• **WHAT IS EXPECTED**: Among the entries, find the lines with the string "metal" and report them.

(Data excerpts)

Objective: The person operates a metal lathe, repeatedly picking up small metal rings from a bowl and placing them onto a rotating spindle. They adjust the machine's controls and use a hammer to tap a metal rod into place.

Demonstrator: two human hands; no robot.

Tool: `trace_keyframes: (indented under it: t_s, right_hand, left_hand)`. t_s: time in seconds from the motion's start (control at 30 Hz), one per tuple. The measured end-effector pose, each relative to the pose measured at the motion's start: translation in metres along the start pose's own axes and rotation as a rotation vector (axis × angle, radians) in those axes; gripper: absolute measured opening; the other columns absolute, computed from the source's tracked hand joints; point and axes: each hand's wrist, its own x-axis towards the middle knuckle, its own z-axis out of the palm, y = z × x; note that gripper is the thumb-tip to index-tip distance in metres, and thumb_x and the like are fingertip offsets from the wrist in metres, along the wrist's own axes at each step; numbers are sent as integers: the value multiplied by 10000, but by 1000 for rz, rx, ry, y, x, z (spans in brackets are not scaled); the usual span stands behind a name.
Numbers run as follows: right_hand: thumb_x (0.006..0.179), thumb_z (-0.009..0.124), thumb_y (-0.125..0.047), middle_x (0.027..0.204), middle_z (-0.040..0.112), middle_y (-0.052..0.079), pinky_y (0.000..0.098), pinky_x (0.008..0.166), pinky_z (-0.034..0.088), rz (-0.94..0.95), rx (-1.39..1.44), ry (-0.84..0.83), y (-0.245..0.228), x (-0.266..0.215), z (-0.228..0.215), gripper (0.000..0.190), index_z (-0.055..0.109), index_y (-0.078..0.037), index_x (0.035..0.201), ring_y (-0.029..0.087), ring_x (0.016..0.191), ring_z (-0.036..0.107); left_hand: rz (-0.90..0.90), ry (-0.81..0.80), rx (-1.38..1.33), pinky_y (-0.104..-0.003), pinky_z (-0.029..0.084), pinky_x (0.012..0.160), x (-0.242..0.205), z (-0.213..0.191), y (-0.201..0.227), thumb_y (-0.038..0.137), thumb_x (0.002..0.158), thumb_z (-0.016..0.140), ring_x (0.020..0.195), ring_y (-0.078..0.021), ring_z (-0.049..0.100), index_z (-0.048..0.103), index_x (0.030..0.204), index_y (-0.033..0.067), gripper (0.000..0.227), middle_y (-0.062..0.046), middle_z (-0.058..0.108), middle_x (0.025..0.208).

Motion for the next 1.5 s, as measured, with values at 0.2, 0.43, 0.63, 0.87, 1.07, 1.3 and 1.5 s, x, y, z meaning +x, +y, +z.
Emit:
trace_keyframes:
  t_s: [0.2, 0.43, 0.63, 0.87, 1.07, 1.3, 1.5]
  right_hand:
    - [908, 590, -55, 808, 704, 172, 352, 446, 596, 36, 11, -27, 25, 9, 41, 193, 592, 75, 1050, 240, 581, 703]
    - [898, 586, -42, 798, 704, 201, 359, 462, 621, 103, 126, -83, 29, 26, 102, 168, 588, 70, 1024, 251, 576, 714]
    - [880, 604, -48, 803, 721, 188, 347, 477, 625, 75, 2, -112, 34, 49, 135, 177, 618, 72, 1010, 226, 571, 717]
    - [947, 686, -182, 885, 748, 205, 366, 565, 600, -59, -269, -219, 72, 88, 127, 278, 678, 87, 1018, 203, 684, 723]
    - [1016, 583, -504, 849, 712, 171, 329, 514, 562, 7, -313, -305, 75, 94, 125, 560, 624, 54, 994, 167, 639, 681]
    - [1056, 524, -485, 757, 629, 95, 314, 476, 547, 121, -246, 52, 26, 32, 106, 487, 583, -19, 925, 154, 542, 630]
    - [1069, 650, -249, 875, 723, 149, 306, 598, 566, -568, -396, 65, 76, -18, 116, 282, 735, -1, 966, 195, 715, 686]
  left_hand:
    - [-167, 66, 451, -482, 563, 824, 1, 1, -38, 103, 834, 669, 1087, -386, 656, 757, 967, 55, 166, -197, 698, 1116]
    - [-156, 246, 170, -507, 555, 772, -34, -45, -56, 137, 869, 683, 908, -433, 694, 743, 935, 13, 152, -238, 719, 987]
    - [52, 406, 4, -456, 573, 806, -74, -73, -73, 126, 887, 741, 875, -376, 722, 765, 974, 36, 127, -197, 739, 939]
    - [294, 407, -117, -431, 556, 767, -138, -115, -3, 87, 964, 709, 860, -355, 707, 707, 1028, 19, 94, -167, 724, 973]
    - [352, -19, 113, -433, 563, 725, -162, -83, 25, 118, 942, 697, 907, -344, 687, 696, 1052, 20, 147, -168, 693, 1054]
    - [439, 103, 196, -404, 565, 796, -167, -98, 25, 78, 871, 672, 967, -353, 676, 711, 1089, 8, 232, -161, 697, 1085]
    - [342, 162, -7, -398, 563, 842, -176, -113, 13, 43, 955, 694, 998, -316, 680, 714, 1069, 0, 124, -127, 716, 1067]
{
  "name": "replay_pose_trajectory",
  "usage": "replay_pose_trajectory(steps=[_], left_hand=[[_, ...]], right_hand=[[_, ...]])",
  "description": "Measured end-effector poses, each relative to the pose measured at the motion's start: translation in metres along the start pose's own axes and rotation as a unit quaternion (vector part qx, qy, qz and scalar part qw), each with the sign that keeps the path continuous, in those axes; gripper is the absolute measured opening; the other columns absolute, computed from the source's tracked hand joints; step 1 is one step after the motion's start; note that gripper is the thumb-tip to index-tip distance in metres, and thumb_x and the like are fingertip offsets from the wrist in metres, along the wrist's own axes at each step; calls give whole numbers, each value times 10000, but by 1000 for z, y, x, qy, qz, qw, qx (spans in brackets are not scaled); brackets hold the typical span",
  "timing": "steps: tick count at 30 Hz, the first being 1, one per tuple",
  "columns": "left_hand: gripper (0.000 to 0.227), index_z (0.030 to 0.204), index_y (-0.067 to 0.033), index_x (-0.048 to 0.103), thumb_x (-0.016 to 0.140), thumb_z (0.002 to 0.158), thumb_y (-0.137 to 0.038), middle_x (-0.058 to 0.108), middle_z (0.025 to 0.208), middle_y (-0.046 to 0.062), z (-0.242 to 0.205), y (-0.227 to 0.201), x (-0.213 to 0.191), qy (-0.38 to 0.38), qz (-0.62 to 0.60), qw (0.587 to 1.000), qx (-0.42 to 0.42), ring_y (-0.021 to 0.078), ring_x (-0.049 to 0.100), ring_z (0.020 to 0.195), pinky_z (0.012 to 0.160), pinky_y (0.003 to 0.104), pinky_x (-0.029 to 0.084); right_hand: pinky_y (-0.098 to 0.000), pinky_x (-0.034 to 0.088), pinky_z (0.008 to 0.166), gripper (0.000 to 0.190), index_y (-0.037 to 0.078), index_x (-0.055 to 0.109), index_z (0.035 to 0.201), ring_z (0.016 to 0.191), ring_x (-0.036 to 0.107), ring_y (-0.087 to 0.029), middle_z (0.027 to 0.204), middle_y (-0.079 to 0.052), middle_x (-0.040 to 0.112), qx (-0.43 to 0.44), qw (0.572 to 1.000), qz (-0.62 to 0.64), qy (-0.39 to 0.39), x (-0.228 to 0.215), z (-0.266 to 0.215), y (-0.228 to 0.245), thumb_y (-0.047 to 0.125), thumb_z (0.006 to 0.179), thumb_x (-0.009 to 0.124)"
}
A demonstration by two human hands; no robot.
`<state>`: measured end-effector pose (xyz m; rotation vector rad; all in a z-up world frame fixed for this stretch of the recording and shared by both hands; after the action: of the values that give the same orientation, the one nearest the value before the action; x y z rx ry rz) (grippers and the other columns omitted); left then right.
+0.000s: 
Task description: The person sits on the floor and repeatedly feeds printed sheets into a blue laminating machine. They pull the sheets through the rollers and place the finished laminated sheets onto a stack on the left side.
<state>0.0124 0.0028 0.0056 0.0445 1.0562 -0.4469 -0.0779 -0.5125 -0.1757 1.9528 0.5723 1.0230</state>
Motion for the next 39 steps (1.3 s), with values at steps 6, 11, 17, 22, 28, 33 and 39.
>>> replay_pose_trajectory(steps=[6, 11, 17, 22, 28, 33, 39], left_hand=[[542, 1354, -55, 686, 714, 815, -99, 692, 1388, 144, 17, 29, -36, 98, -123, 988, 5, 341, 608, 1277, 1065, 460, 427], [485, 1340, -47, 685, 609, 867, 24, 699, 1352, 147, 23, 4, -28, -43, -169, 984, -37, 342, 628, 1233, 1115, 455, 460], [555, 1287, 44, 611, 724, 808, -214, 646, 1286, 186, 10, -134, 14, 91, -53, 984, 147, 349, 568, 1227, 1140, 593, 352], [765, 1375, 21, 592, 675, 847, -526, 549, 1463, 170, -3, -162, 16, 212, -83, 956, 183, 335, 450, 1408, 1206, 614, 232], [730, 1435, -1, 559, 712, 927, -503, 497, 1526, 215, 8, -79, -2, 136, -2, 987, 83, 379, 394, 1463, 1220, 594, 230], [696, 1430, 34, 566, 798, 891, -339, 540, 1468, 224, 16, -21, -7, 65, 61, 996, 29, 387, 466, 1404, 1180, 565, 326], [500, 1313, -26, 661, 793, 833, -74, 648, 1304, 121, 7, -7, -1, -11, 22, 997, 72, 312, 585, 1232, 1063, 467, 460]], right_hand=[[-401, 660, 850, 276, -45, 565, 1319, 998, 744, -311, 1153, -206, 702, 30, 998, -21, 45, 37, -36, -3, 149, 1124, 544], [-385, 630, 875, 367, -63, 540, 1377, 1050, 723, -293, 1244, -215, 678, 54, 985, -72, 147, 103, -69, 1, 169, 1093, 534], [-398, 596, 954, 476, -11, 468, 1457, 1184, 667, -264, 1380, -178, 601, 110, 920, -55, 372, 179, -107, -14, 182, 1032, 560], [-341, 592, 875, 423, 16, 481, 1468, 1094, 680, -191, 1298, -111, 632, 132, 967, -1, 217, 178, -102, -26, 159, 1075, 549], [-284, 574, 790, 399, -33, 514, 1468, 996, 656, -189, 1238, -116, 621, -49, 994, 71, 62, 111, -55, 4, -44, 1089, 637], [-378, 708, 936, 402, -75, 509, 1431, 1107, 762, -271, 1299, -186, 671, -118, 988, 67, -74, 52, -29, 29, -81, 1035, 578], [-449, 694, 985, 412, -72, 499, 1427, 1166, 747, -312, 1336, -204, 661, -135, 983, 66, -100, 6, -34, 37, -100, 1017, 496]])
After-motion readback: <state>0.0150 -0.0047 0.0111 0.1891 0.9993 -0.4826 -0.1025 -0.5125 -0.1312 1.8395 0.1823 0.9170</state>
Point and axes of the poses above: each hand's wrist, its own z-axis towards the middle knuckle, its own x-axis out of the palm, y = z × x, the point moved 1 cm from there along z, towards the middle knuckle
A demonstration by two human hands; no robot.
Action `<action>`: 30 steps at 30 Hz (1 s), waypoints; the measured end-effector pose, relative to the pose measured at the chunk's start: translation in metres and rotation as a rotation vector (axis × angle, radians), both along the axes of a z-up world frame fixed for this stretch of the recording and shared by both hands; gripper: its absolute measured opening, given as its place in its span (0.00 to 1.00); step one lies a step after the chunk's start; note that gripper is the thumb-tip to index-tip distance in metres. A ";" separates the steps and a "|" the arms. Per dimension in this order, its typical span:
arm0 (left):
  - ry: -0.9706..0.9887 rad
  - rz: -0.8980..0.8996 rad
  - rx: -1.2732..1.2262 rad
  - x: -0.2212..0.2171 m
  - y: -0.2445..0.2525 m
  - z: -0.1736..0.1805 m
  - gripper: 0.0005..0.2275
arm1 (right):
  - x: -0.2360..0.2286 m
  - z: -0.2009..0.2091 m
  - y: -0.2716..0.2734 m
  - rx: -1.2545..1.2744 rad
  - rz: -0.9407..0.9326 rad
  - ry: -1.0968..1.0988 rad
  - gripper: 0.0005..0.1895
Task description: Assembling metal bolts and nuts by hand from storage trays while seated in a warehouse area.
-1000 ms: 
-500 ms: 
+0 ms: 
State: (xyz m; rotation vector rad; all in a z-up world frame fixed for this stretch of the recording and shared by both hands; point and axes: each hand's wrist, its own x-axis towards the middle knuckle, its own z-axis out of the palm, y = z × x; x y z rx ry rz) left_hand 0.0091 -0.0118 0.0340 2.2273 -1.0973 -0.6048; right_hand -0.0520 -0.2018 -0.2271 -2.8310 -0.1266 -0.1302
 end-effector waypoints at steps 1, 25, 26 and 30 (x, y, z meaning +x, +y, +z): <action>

• **RESULT OF THIS EXERCISE**:
Objective: The person operates a metal lathe, repeatedly picking up small metal rings from a bowl and placing them onto a rotating spindle. They adjust the machine's controls and use a hammer to tap a metal rod into place.
Task description: Assembling metal bolts and nuts by hand from storage trays while seated in a warehouse area.

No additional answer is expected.